Open-ended generation evaluations. The research team continues to conduct additional evaluations of the model on open-ended dialogue benchmarks. For English open-ended dialogue generation, they use MT-Bench and AlpacaEval 2.0 as benchmarks. The evaluation results in Table 4 indicate that DEEPSEEK-V2 Chat (RL) has significant performance advantages compared to DEEPSEEK-V2 Chat (SFT).
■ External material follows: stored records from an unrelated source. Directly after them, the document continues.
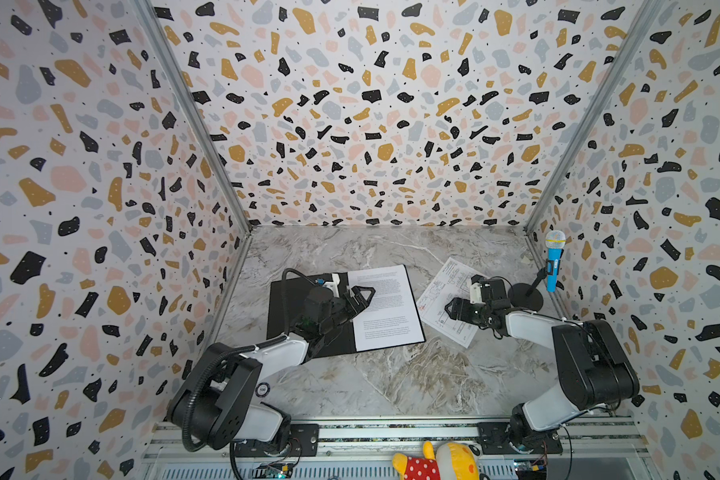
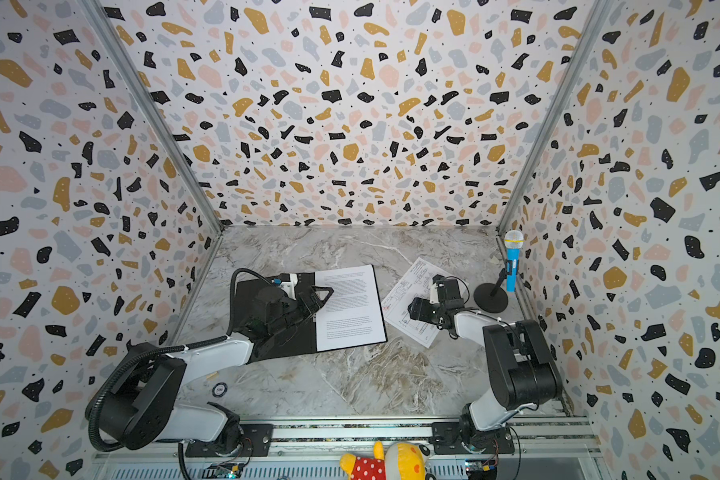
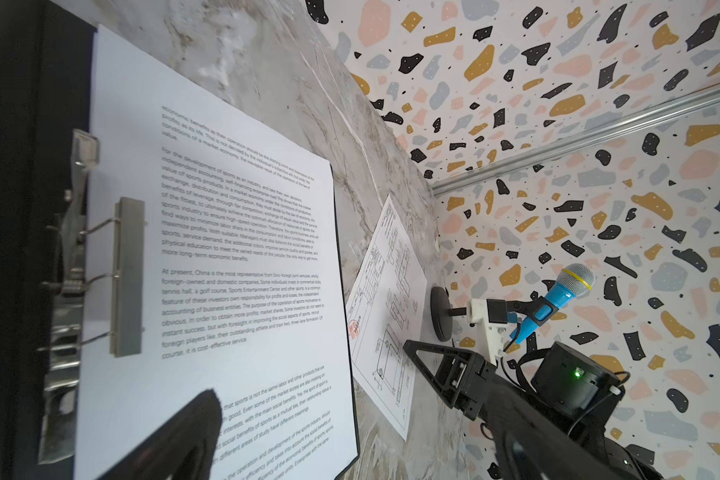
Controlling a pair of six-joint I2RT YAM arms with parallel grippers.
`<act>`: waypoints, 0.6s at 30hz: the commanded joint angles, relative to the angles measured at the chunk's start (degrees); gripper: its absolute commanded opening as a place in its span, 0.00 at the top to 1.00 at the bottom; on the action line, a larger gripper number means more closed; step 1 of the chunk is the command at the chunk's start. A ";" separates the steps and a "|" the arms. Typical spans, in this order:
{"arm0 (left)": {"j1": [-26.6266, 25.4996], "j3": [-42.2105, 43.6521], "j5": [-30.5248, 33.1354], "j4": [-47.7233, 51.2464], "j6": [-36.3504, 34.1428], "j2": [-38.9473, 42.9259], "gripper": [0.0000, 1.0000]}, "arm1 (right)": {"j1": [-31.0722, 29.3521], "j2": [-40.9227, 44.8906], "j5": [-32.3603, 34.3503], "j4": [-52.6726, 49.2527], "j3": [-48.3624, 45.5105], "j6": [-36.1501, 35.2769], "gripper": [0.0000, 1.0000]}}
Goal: Put the files into the folder
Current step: 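Release the sheet and move the right gripper to the drawing sheet, then swing the left gripper over to the drawing sheet beside the right gripper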
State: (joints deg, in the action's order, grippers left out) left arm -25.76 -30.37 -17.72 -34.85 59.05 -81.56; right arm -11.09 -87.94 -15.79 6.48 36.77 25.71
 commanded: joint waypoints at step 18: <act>-11.97 -33.66 0.25 11.13 -13.91 -22.73 0.00 | 8.55 17.94 0.87 -11.75 -2.73 -1.02 0.14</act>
State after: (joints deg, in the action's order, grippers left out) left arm -35.55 -58.13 -17.56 -28.93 51.66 -101.75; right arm -5.30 -71.64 -15.57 -2.26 34.11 25.41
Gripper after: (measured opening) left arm 0.997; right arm 0.861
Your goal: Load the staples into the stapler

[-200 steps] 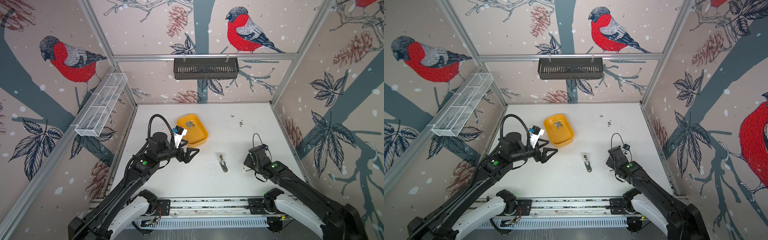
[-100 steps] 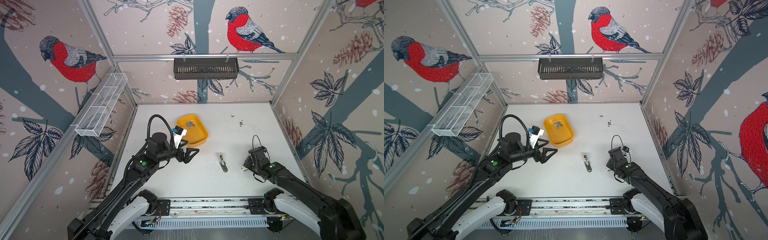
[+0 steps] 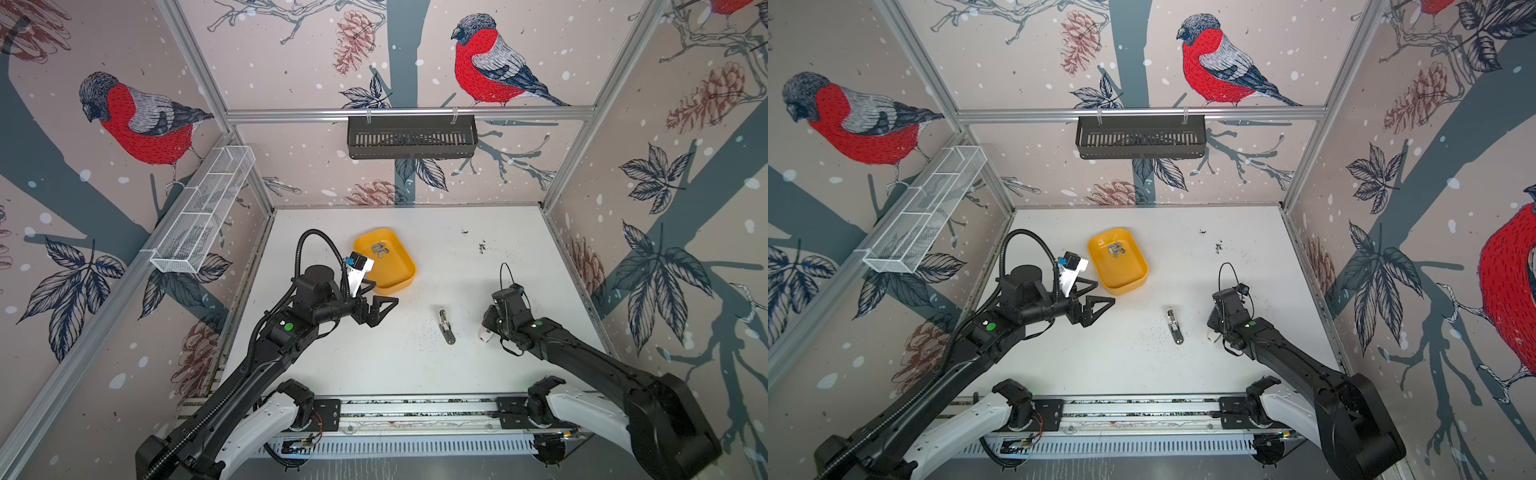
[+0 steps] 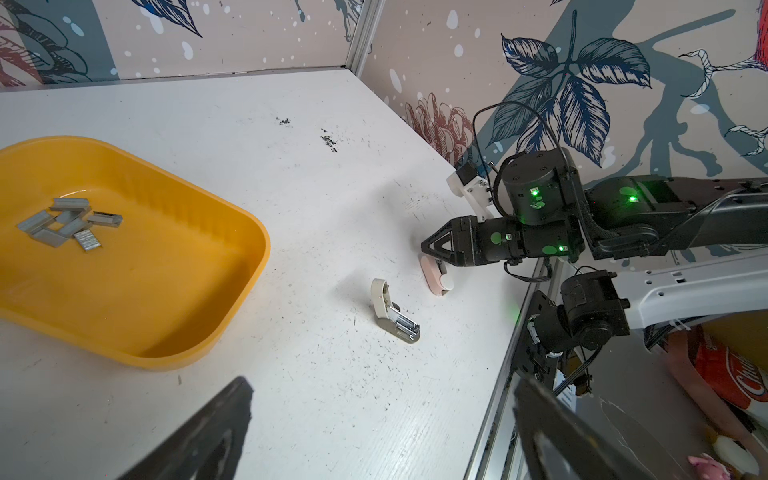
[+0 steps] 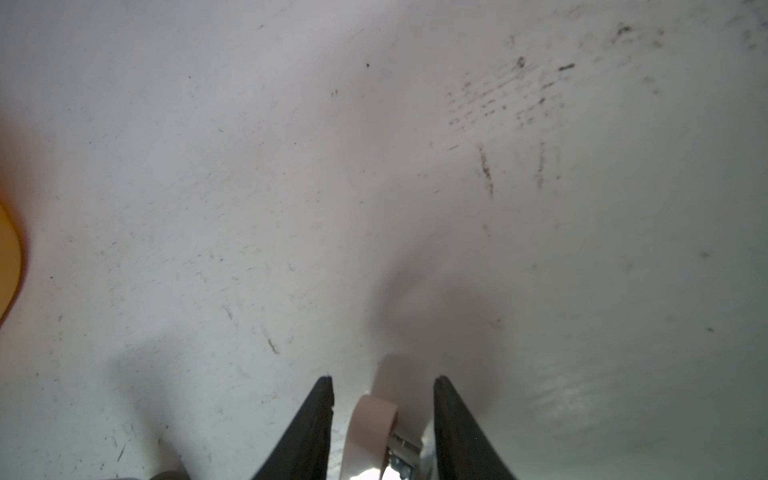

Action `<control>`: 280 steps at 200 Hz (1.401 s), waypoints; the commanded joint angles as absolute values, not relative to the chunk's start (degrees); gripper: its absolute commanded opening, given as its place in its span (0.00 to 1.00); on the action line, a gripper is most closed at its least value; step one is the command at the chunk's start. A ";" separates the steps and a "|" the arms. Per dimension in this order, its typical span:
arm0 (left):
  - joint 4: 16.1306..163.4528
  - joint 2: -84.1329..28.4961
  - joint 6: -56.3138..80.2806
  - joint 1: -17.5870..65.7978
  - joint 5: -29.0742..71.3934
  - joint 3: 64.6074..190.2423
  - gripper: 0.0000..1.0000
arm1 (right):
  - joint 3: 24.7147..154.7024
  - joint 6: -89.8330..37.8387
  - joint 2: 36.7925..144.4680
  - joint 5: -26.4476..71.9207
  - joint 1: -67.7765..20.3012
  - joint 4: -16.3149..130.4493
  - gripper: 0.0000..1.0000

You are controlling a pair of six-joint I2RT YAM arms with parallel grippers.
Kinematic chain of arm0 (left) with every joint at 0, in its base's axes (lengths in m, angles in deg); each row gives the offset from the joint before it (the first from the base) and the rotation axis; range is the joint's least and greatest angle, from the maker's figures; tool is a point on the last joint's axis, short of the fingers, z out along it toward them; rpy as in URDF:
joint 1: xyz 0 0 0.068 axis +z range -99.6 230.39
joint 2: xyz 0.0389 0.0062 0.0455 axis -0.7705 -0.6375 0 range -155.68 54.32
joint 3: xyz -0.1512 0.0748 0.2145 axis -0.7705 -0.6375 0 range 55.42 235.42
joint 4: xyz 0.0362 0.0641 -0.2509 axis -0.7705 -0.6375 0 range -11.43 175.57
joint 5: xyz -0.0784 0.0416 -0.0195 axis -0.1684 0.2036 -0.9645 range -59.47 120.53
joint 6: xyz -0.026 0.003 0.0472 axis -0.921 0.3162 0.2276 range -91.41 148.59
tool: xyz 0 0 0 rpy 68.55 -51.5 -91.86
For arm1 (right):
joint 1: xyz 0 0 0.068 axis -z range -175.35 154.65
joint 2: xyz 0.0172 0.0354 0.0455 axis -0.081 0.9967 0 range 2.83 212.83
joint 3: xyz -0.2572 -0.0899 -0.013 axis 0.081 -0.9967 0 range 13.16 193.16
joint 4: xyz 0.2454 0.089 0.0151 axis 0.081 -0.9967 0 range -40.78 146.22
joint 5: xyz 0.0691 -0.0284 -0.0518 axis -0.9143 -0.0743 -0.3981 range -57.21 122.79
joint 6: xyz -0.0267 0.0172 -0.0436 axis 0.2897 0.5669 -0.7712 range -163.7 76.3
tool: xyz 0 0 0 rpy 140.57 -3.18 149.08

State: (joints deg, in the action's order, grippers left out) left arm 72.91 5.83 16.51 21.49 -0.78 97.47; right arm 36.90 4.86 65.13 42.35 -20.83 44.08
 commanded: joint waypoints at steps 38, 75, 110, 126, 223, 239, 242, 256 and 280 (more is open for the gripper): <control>74.23 5.90 16.64 21.65 -0.71 97.46 0.98 | 41.87 -0.52 72.40 42.30 -21.74 52.94 0.41; 74.15 5.90 16.64 21.65 -0.68 97.45 0.98 | 44.13 -2.87 74.37 41.62 -22.24 54.27 0.42; 74.19 5.98 16.64 21.65 -0.67 97.51 0.98 | 44.01 -3.62 71.75 43.40 -22.16 51.03 0.47; 74.16 5.95 16.61 21.64 -0.80 97.49 0.98 | 43.44 -2.72 69.18 44.61 -21.85 47.20 0.49; 74.15 6.15 16.47 21.64 -1.41 97.51 0.98 | 35.91 4.64 58.66 38.57 -21.72 36.51 0.60; 74.17 6.31 16.38 21.60 -1.42 97.34 0.98 | 35.79 4.82 59.25 38.48 -22.33 37.05 0.60; 74.15 6.31 16.37 21.63 -1.38 97.42 0.98 | 35.71 4.86 59.30 38.38 -22.56 37.32 0.60; 74.23 6.35 16.37 21.65 -1.40 97.33 0.98 | 35.14 5.16 59.27 37.75 -23.05 38.50 0.60; 74.19 6.31 16.34 21.65 -1.34 97.44 0.98 | 34.71 5.74 59.88 37.08 -23.90 40.52 0.55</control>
This result demonstrates the effectiveness of reinforcement learning training in improving consistency.
Compared with other open-source models, DEEPSEEK-V2 Chat (RL) outperforms both Mistral 8x22B Instruct and Qwen1.5 72B Chat in tests on both benchmarks.
Compare to LLaMA3 70B Instruct, DEEPSEEK-V2 Chat (RL) shows competitive performance on MT-Bench and significantly outperforms on AlpacaEval 2.0.
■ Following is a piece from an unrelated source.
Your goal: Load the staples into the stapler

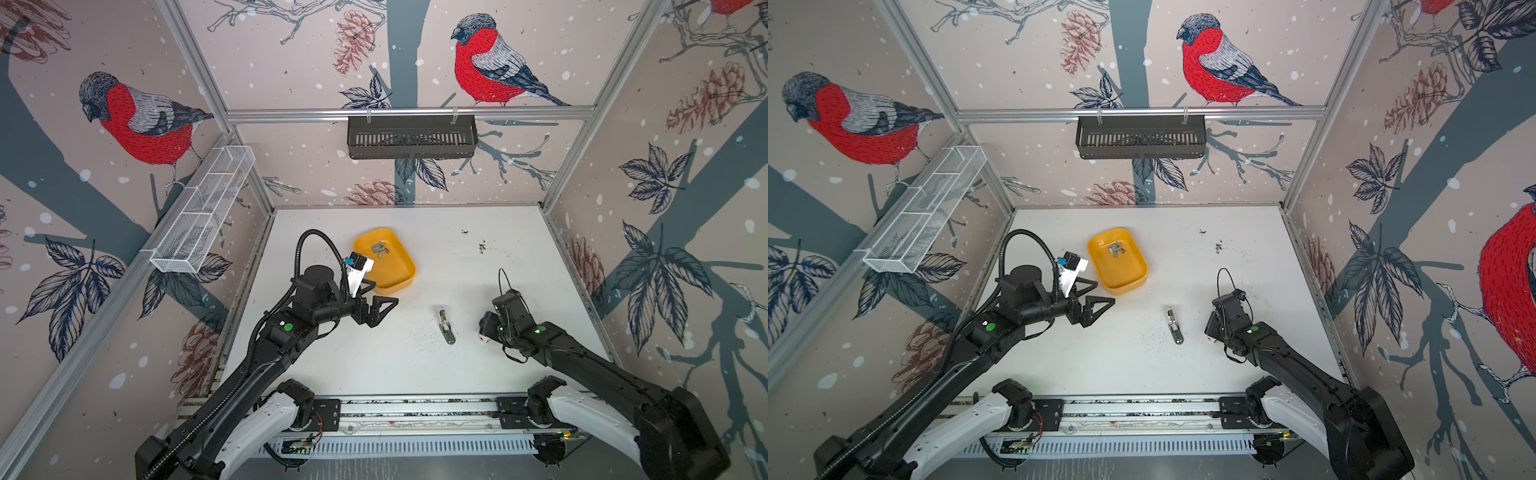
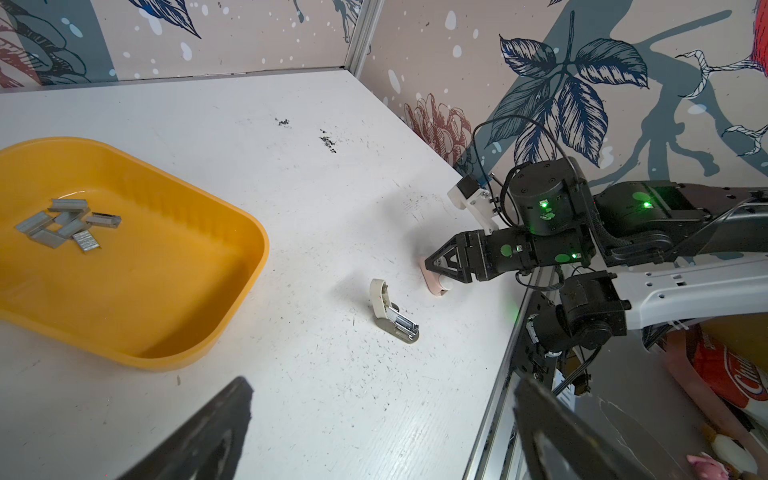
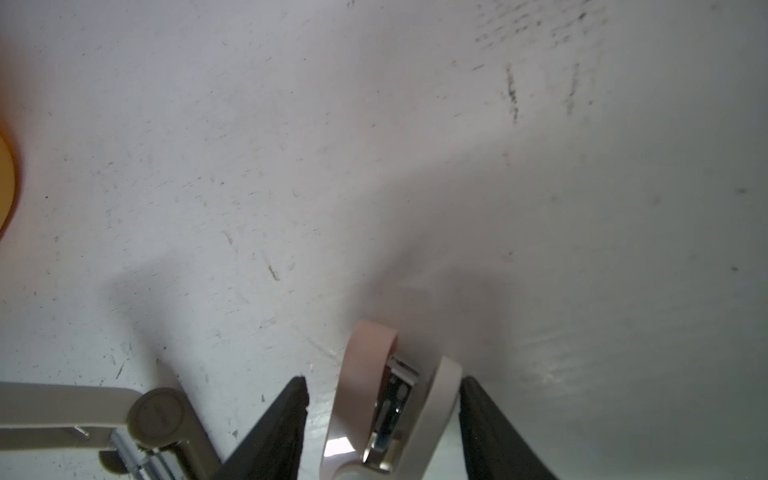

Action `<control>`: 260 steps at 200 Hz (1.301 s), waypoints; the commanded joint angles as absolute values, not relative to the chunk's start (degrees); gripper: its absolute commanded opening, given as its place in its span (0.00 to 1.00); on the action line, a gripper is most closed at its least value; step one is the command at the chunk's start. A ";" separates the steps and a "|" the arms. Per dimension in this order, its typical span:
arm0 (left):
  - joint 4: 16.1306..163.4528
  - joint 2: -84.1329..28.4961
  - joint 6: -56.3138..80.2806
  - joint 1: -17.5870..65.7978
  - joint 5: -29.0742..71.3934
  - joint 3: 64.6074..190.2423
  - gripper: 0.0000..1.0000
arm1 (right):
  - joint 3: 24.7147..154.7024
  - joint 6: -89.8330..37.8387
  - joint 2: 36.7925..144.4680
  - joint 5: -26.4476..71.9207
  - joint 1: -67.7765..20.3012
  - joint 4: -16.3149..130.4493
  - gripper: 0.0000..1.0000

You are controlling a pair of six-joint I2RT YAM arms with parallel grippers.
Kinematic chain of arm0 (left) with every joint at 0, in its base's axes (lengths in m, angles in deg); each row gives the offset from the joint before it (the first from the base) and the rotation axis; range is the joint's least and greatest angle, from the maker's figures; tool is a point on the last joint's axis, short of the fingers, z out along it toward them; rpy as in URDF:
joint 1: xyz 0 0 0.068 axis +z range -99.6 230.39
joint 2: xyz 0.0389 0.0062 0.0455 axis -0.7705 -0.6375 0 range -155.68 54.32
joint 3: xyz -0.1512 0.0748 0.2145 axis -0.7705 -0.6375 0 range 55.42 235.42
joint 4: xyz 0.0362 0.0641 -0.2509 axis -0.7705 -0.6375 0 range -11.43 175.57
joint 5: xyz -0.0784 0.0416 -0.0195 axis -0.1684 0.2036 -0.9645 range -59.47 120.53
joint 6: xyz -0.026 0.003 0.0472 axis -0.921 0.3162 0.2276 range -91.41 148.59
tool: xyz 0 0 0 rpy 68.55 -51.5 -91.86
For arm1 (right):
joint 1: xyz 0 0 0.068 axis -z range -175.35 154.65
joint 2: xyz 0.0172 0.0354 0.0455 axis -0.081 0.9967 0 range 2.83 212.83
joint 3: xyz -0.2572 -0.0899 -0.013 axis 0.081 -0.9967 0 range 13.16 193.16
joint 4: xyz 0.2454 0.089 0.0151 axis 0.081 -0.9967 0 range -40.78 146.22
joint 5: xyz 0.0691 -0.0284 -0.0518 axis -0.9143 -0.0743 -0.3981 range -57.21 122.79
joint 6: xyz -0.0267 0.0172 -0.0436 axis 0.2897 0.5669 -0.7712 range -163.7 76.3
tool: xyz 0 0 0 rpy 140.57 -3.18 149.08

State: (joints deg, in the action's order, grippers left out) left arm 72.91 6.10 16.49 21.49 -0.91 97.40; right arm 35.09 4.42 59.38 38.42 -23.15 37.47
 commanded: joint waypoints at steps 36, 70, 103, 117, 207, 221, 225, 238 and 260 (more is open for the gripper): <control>74.23 6.07 16.41 21.64 -1.54 97.43 0.98 | 34.59 6.66 61.29 37.68 -24.29 44.19 0.49; 74.23 6.38 16.42 21.62 -1.46 97.36 0.98 | 35.67 6.60 64.65 38.04 -24.26 48.32 0.44; 74.15 6.38 16.43 21.64 -1.37 97.44 0.98 | 38.81 5.83 69.31 38.46 -24.24 52.00 0.41; 74.15 6.44 16.46 21.62 -1.37 97.43 0.98 | 40.16 5.53 71.56 38.42 -24.26 53.60 0.41; 74.15 6.61 16.37 21.60 -1.31 97.33 0.98 | 43.83 3.02 71.77 41.57 -23.52 47.76 0.42; 74.10 6.59 16.36 21.65 -1.38 97.44 0.98 | 43.02 3.87 68.89 42.68 -23.47 42.73 0.44; 74.13 6.56 16.37 21.64 -1.39 97.44 0.98 | 42.69 4.00 68.20 42.94 -23.48 41.53 0.45; 74.15 6.60 16.37 21.60 -1.54 97.43 0.98 | 41.20 3.45 66.05 41.09 -23.35 39.35 0.49; 74.15 6.57 16.37 21.65 -1.73 97.46 0.98 | 38.86 1.60 63.67 36.54 -23.87 38.63 0.53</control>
These results highlight the powerful performance of DEEPSEEK-V2 Chat (RL) in generating high-quality and contextually relevant responses, especially in instruction-based dialogue tasks.
The research team evaluated the open-ended generation capabilities of the Chinese large model community based on AlignBench. As shown in Table 5, DEEPSEEK-V2 Chat (RL) has a slight advantage over DEEPSEEK-V2 Chat (SFT). Particularly noteworthy is that DEEPSEEK-V2 Chat (SFT) greatly surpasses all open-source Chinese models, with it being significantly better in Chinese reasoning and language than the second best open source model, Qwen1.5 72B Chat.
In addition, both DEEPSEEK-V2 Chat (SFT) and DEEPSEEK-V2 Chat (RL) outperform GPT-4-0613 and ERNIEBot 4.0, consolidating their own models’ top LLM position in supporting Chinese. Specifically, DEEPSEEK-V2 Chat (RL) performs exceptionally well in Chinese comprehension, outperforming all other models, including GPT-4-Turbo-1106-Preview. However, DEEPSEEK-V2 Chat (RL)’s reasoning capability still lags behind giant models such as Erniebot-4.0 and GPT-4.